Anyone who has suffered from an eating disorder will understand that the majority of the time you feel like a weirdo, an absolute freak, because you aren’t able to live and participate in everyday life like everybody else. You become so engulfed in your little world of calories, portion sizes, meal times and exercise that you can’t take anything else in, nothing else can be a part of your life because there’s no more room in your head.
This ED world is easily the worst thing I have ever experienced. It’s like you’re constantly gasping for air but failing to get in any real breath. Thankfully, I’m becoming walking proof that it is possible to get away from this feeling and to begin to live again and to feel (mostly) normal*.
Normality is something I dreamt and spoke about with Matt and my family for a long time. I would imagine what it would be like to live life not thinking ahead about what you’re going to have for lunch or dinner but just choosing something on the spot. Or what it would be like to be one of those people who can spontaneously decide to take a day off exercising because they’re tired or to take a gentle walk because their body craves movement. I envied (and still do) these people and their ability to live life so freely.
For so long I genuinely believed this life was never going to be possible for me. I thought I would be a slave to the strictness and rigidity of the eating disorder forever. Over time, as I continue to recover, this belief seems more and more unreasonable. I’m beginning to see that just like I never thought I would be able to eat dessert again, my goal to live freely is 100% possible. I’m seeing this in my own life as this new normal becomes more and the ED becomes less.
In the past month or so I’ve shocked myself looking back at how normal I’ve been. I was able to go on a holiday and eat and actually holiday like a normal person. I’ve been able to enjoy unexpected lunches, dinners and breakfasts with friends and family and it has felt amazing!
A couple of weeks ago my brother and his finance celebrated their engagement with a big party at my parents’ house. I think this was what got me thinking about this idea of “living normally”. As I’ve said in the past, my family is the most important thing in my life—I’m truly blessed to have such an amazing bunch of people in my world. Both of my brothers have amazing partners who’ve become some of my best friends, and when I found out my older brother proposed to his now bride-to-be I was ecstatic (Matt actually thinks I seemed more excited than when he proposed to me!).

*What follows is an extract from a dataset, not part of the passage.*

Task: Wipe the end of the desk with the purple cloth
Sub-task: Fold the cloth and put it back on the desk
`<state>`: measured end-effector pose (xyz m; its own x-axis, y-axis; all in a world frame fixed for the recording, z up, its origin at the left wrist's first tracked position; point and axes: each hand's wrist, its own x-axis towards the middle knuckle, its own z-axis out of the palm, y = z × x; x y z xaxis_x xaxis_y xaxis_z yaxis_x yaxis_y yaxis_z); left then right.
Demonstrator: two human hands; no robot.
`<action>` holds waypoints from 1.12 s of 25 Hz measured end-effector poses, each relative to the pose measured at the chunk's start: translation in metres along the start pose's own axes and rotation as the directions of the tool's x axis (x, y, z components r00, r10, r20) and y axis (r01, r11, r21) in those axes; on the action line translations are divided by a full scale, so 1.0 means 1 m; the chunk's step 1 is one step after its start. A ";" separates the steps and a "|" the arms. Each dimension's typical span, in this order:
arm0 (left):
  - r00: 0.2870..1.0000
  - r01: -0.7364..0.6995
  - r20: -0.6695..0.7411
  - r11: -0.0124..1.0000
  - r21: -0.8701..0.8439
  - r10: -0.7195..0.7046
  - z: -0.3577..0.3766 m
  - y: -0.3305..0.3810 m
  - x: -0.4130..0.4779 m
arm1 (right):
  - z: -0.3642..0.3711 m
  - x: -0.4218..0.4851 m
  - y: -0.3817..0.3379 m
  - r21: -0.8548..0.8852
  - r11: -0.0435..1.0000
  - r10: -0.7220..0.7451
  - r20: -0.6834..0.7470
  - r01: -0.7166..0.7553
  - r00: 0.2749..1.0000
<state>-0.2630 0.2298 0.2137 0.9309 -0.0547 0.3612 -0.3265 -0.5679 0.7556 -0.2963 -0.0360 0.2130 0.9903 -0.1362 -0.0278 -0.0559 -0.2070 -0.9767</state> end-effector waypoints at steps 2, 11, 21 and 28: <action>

The party was a fun-filled night with plenty of laughs, friends and lots of delicious food and drinks. Happy to say this was the first gathering I’ve been able to truly let go and enjoy (I couldn’t even really embrace the meal and drinks at my own wedding). While this is amazing in itself, what shocked me most was that I really didn’t even think about it. I was able to eat, drink and be merry just like everyone else. The day after the party, Matt and I realised it was exactly a year since my Hen’s Party. Back then I ruined an absolutely beautiful high tea organised by my lovely Maid of Honour, because I was so terrified of the cakes and sandwiches set out before me.
A lot can change in a year.
Looking back I can see how far I’ve come and how much more full my life is now. Don’t get me wrong, I’ve got some work to do before I can say I have a truly healthy or “normal” approach to food and exercise. But everyday I’m realising more and more that a normal life is possible—and it’s possible for me.
* I realise that there is no true “normal”. For me, normal means not living under the rules and restrictions of the eating disorder and enjoying life the way God intended it to be enjoyed!